▶ _Prompt_: Look through the data below for the line with "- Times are" and the line with "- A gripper", then output those two and all lines in between, exactly as written.

▶ _Given information_:

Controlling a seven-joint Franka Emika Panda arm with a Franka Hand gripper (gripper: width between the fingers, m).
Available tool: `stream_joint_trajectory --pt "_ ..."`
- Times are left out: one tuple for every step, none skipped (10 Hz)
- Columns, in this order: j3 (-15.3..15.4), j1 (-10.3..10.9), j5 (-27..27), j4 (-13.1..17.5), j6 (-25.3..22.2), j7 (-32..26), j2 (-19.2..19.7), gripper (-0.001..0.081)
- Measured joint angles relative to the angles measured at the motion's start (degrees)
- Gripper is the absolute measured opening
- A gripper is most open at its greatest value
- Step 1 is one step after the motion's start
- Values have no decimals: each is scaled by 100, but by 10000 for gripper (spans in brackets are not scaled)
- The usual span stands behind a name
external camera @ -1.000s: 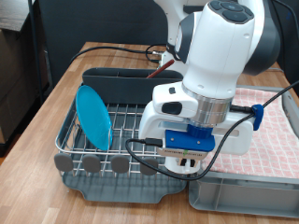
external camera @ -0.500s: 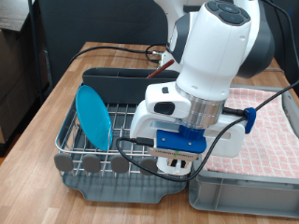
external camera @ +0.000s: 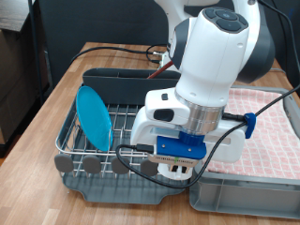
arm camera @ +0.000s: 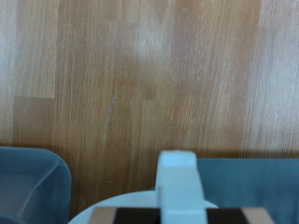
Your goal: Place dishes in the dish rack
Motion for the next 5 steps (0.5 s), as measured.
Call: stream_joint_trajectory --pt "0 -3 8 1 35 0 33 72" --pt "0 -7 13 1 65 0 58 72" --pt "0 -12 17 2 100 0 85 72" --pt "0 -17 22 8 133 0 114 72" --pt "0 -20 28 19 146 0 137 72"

▶ _Answer below_:
- Times are left out: one tuple for every step, none skipped (10 Hz)
- Columns, in this order: j3 (-15.3..15.4), j1 (-10.3..10.9), j5 (-27..27), j4 (-13.1..17.5), j6 (-25.3..22.2), j7 (-32..26), j2 (-19.2..19.7), gripper (-0.001..0.081)
- Measured joint angles relative to the angles measured at the motion's start (degrees)
- Gripper is the absolute measured opening
- A gripper is most open at its greatest value

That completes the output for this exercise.